Como decíamos ayer... así empezaba Fray Luis de León su primera clase en la universidad después de una larga estancia en la cárcel y, con su permiso, así voy a empezar yo esta entrada después de un montón de tiempo sin actualizar el blog. No creáis que lo había abandonado, pero, pandemias aparte, a veces no eres capaz de abarcar todo lo que quisieras y hay que soltar lastre para seguir adelante. Pero solo soltarlo, no darlo por perdido.
Así que estoy de vuelta, quizá no pueda añadir recetas nuevas todo lo a menudo que me gustaría, pero lo intentaré, creedme.
La receta que he preparado, de nombre un poco gore, la hace mi madre desde que tengo uso de razón. Y muy a menudo, era la comida en un día como el de hoy, viernes santo, en el que ella nunca prepara carne. Como se podía dejar hecho la víspera, eso nos permitía ir a ver las procesiones de la mañana (los que vivís en un pueblo o ciudad en la que la Semana Santa sea importante, lo entenderéis).
Este año he sido yo la que ha tomado el relevo con la receta y os la dejo para que la probéis. Y si os animáis, estoy segura de que repetiréis.
Lo primero que debemos hacer es limpiar el pescado. En la pescadería normalmente os lo limpian y, aunque os cobren por hacerlo, merece la pena, la verdad.

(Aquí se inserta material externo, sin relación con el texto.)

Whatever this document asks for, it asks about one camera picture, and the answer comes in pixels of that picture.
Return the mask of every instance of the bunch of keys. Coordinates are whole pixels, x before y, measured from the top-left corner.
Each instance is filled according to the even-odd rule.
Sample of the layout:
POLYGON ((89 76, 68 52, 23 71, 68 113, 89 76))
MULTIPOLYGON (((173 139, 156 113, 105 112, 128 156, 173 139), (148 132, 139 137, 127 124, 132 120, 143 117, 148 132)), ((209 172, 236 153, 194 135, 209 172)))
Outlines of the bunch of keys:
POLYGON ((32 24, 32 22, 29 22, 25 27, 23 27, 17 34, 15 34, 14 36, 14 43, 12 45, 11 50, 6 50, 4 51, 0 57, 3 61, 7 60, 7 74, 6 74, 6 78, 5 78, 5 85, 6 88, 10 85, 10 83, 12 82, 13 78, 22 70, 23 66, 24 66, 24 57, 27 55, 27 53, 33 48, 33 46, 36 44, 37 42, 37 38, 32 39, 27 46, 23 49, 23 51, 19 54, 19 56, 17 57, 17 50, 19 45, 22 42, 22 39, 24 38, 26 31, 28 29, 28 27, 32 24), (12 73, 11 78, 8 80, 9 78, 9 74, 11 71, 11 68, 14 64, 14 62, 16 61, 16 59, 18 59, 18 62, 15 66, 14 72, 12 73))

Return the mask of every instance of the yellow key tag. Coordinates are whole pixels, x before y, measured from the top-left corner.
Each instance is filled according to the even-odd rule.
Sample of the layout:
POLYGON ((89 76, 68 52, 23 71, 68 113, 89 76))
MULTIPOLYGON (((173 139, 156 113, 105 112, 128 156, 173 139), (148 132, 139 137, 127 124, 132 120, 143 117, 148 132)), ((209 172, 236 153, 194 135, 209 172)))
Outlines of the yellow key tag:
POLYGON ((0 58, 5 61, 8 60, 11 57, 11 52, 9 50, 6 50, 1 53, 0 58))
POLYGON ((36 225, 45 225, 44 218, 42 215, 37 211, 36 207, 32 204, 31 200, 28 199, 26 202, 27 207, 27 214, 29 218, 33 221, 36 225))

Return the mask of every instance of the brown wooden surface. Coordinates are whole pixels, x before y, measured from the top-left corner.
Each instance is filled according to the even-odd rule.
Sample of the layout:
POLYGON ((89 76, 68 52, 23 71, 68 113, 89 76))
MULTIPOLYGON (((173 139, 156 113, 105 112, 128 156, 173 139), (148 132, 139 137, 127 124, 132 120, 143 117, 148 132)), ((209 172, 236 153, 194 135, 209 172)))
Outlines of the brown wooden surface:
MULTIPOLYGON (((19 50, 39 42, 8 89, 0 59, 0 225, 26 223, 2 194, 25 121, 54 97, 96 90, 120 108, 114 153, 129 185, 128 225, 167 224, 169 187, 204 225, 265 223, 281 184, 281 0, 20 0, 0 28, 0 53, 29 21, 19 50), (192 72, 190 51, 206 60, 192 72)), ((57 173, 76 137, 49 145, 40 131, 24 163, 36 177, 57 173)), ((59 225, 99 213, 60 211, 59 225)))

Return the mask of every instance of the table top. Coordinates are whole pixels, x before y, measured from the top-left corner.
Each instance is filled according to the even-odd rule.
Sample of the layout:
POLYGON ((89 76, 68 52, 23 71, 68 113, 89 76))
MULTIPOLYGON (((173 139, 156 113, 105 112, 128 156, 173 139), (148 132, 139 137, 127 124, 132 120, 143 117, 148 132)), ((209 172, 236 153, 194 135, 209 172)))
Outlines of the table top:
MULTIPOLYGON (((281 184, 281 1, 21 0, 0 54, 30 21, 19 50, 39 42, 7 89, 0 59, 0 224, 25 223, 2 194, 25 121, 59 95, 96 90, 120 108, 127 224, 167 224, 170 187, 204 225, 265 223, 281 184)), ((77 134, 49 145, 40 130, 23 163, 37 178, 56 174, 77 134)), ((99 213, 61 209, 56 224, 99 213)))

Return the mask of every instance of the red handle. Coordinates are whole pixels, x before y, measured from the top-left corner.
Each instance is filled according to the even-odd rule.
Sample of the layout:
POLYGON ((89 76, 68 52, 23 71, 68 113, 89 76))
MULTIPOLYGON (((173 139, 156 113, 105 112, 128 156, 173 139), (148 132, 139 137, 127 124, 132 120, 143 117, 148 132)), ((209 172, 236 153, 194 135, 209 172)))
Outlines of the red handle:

De todas formas, las sardinillas son muy fáciles de limpiar, aunque hay que ser cuidadosos porque el pescado pequeño es muy delicado. Para dejarlas listas, debemos arrancarles la cabeza, mejor con la mano. Normalmente con la cabeza ya sale la tripa. Después con la ayuda de una tijera o cuchillo fino, abrimos la barriga y con el dedo, profundizamos un poco más para quitar la espina (también con la mano, tirando de ella desde la cabeza hacia la cola) y limpiarlas bien. Si las sardinillas son muy pequeñas, no hace falta quitar la espina ya que es tan blandita que se puede comer sin problema (como en el caso de las sardinillas enlatadas). Una vez el pescado esté limpio, lo reservamos.